Restorative justice processes are managed by facilitators, who in effect are the face of the integrity or otherwise of restorative processes, before the offender, victim and prosecutorial authorities and community. Their proper ethical comportment and value-based practice is critical to public confidence and therefore its acceptance as part of our criminal justice practice.
Issuing a National Restorative Justice Policy at this point, will boost and catalyse prison and courts decongestion and free up access to justice as complement to our social civilisation. A National Policy on Restorative Justice, will complement the 2015 Administration of Criminal Justice Act as well as the Nigerian Correctional Service Act 2019. Timely dispensation of justice and humane custodial condition are cardinal features of a progressive society and the injunction of global, continental and municipal human right legislations.
The Nigerian Correctional Services, by the 2023 constitutional amendment of 1999 Constitution of Nigeria (As Amended), has been moved to the concurrent list and seem to give impetus to innovations in managing our custodial centers, consistent with continental and global best practices with respect to managing persons in conflict with law and in custody.
Caveat
The improvement of our criminal justice system as well as the humanisation of our judicial process and correctional systems to improve access to justice, reformation, rehabilitation and reintegration of ex-custodial inmates must be objective, intentional and purposeful.
Devoid of what has been termed the Politics of Ownership. Already, there exists in most, if not all states of the federation: Criminal Justice Sector Reform Committee, headed by the Chief Judge of the state. Other members include the Attorney General, Commissioner of Police, Controller of Corrections and other key security service heads.
With due respects, I think this body is eminently qualified to decide the broad parameters for the pragmatic, effective and objective use of restorative justice to improve our judicial process and correctional service ecosystem.
The Ministry of Justice in tandem with the Nigeria Correctional Service can then, coordinate the whole system, so that, the benefits of restorative justice as a therapeutic adjudication system can be manifest to all; including cost savings, behavioural and cognitive modification of inmates for a safer, better and productive society. This way, we can avoid what a respected friend referred to as, “Politics of Ownership.’’
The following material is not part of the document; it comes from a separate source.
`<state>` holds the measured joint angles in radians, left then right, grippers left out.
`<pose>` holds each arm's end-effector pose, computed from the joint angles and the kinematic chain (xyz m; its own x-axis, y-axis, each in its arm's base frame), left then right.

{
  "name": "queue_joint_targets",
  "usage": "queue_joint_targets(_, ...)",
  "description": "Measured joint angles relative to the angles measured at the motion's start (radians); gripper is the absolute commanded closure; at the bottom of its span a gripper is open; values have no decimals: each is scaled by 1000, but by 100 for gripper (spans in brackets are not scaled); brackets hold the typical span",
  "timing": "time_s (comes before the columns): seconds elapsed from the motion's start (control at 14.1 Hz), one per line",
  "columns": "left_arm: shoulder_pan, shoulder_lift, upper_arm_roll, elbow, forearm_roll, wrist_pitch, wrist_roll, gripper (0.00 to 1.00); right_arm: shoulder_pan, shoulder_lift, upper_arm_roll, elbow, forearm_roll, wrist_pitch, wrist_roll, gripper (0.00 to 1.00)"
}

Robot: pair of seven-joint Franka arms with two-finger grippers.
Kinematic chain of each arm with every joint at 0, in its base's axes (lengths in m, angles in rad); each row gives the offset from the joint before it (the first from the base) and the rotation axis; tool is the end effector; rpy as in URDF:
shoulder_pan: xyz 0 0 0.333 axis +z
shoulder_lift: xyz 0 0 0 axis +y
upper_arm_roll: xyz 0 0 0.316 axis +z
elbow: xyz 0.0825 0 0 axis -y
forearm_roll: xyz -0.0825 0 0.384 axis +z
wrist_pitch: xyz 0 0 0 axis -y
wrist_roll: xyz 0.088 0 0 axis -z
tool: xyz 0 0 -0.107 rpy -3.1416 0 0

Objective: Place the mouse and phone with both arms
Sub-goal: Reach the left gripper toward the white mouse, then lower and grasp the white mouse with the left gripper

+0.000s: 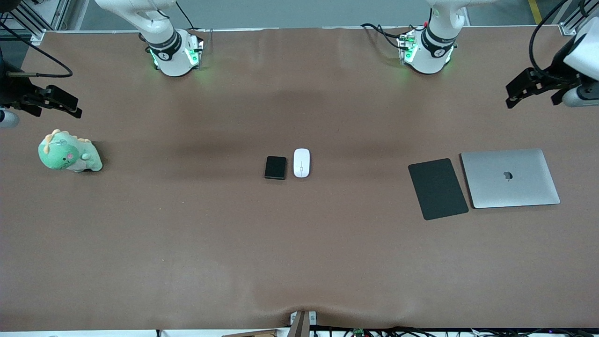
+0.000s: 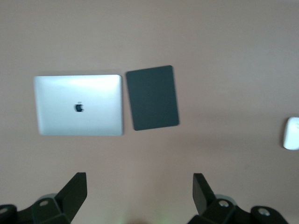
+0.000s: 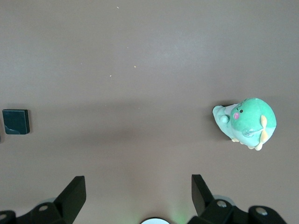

A syndrome which has stifled many otherwise noble and laudable initiatives. The wisdom of King Solomon in 1 Kings 3: 16-28, comes to mind. Two women, one accidentally laid over her child to death, wanted the living child of the other mother to be sliced into two. Solomon was able to discern and saved the living child. Let everything be done to allow Restorative Justice live and thrive, to our collective good.
We must adroitly avoid this pitfall, work together, public and social society organisation to improve our judicial and correctional system with the concomitant growth of our social civilisation. We need collabouration and synergy, not politics of ownership, for the good of our fatherland.
Iwuagwu, a lawyer, is the former executive director of the Prison Fellowship Nigeria (PFN).